Carte blanche médias
Pour capter la télé d’aujourd’hui, relisons Cyrano
par Bref, en octobre 2011 dans Standard n° 33.
Toute l’équipe de Bref a accroché dans sa chambre la tirade des « non merci » de Cyrano de Bergerac d’Edmond Rostand. Elle parlait déjà en 1897 de la télé. A ce moment de la pièce, l’un des amis de Cyrano lui dit qu’il écrit bien et que s’il fermait un peu son âme de mousquetaire, très indépendante, il vivrait probablement de gloire et de fortune. Voilà ce qu’il répond :
CYRANO :
Et que faudrait-il faire ?
Chercher un protecteur puissant, prendre un patron,
Et comme un lierre obscur qui circonvient un tronc
Et s’en fait un tuteur en lui léchant l’écorce,
Grimper par ruse au lieu de s’élever par force ?
Non, merci ! Dédier, comme tous ils le font,
Des vers aux financiers ? se changer en bouffon
Dans l’espoir vil de voir, aux lèvres d’un ministre,
Naître un sourire, enfin, qui ne soit pas sinistre ? Non, merci ! Déjeuner, chaque jour, d’un crapaud ?
Avoir un ventre usé par la marche ? une peau
Qui plus vite, à l’endroit des genoux, devient sale ?
Exécuter des tours de souplesse dorsale ?…
Non, merci ! D’une main flatter la chèvre au cou
Cependant que, de l’autre, on arrose le chou,
Et donneur de séné par désir de rhubarbe,
Avoir son encensoir, toujours, dans quelque barbe ?
Non, merci ! Se pousser de giron en giron,
Devenir un petit grand homme dans un rond,
Et naviguer, avec des madrigau pour rames,
Et dans ses voiles des soupirs de vieilles dames ?
Non, merci ! Chez le bon éditeur de Sercy
Faire éditer ses vers en payant ? Non, merci !
S’aller faire nommer pape par les conciles
Que dans des cabarets tiennent des imbéciles ?
Non, merci ! Travailler à se construire un nom
Sur un sonnet, au lieu d’en faire d’autres ? Non,
Merci ! Ne découvrir du talent qu’aux mazettes ?
Être terrorisé par de vagues gazettes,
Et se dire sans cesse : « Oh ! pourvu que je sois
Dans les petits papiers du Mercure François » ?…
Non, merci ! Calculer, avoir peur, être blême,
Préférer faire une visite qu’un poème,
Rédiger des placets, se faire présenter ?
Non, merci ! non, merci ! non, merci ! Mais… chanter,
Rêver, rire, passer, être seul, être libre,
Avoir l’œil qui regarde bien, la voix qui vibre,
Mettre, quand il vous plaît, son feutre de travers,
Pour un oui, pour un non, se battre, – ou faire un vers !
Travailler sans souci de gloire ou de fortune,
À tel voyage, auquel on pense, dans la lune !
N’écrire jamais rien qui de soi ne sortît,
Et modeste d’ailleurs, se dire : mon petit,
Sois satisfait des fleurs, des fruits, même des feuilles,
Si c’est dans ton jardin à toi que tu les cueilles !
Puis, s’il advient d’un peu triompher, par hasard,
Ne pas être obligé d’en rien rendre à César,
Vis-à-vis de soi-même en garder le mérite,
Bref, dédaignant d’être le lierre parasite,
Lors même qu’on n’est pas le chêne ou le tilleul,
Ne pas monter bien haut, peut-être, mais tout seul !
Ce type de texte nous électrocute.

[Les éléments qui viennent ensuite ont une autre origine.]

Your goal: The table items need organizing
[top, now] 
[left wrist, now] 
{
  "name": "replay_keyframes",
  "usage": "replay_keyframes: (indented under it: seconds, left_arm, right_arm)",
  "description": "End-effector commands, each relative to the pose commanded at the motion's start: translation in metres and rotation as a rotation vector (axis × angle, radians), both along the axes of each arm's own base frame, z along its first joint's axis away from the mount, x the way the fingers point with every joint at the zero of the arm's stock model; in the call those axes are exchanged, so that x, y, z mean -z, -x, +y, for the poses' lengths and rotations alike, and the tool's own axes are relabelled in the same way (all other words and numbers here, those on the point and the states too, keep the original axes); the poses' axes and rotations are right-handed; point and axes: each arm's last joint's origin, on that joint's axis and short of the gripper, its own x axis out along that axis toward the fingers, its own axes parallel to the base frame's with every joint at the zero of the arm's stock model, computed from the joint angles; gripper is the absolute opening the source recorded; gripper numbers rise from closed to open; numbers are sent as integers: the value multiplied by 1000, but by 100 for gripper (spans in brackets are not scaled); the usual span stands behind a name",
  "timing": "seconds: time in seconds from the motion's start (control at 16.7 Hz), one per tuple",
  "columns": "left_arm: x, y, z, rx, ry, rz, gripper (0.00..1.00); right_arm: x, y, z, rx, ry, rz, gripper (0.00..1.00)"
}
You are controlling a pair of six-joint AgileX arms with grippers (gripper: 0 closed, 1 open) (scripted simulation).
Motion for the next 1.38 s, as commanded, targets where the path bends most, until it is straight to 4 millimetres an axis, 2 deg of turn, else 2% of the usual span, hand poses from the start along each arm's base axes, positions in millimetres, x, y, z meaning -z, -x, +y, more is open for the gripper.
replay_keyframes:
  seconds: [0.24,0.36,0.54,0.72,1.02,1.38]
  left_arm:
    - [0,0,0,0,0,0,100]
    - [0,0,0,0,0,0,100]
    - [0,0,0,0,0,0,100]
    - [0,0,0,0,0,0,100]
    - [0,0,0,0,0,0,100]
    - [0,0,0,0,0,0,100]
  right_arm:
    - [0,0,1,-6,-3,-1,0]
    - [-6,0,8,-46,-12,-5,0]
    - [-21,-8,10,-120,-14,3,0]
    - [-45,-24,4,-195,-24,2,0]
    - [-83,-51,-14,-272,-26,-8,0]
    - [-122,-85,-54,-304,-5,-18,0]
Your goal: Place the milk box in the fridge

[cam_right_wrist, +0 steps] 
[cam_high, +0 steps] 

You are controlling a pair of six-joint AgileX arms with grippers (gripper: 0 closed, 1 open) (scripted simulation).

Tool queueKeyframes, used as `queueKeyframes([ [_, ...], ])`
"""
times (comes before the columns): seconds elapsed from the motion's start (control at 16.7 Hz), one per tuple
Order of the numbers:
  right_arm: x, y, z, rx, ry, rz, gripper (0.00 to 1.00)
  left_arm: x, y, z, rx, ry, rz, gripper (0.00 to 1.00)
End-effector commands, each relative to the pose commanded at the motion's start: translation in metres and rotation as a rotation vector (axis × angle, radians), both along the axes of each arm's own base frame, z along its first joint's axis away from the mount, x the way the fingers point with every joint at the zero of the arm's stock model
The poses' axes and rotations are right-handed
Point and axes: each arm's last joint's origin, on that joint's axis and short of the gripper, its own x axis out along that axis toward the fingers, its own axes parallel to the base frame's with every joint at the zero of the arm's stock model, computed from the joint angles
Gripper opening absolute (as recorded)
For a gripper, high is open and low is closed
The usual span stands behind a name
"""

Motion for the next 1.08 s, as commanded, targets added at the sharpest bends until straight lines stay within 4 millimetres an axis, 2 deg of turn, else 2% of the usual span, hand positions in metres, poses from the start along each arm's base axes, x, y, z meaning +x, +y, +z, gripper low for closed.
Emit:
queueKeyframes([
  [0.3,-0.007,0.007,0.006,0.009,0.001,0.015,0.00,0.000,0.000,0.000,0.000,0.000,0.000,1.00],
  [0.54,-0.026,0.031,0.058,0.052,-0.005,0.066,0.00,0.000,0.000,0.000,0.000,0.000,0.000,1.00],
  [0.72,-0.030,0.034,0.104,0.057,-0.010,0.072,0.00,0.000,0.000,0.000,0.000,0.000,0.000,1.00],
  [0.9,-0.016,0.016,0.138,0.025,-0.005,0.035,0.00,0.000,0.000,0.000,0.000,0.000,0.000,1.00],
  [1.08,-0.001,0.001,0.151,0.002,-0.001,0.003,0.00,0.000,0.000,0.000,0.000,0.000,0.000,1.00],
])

Nous faisons Bref par envie, par amour du métier et non par souci de gloire et de fortune. Comme dans les comédies américaines, il faut croire en ses rêves, les enfants. Allez, on va manger cette dinde ?
BIO
Trois fois par semaine à 20h30 dans Le Grand Journal sur Canal+, Kyan Khojandi & Bruno Muschio racontent en bref les déboires quotidiens d’un loser formidable. Leur spectacle Anatole ou des vies sous terre, « galerie de portraits assez noire sur l’exploitation de l’homme, dans un village, autour d’un gars qui s’ennuie beaucoup », est au Théâtre des Mathurins (Paris) jusqu’au 31 décembre.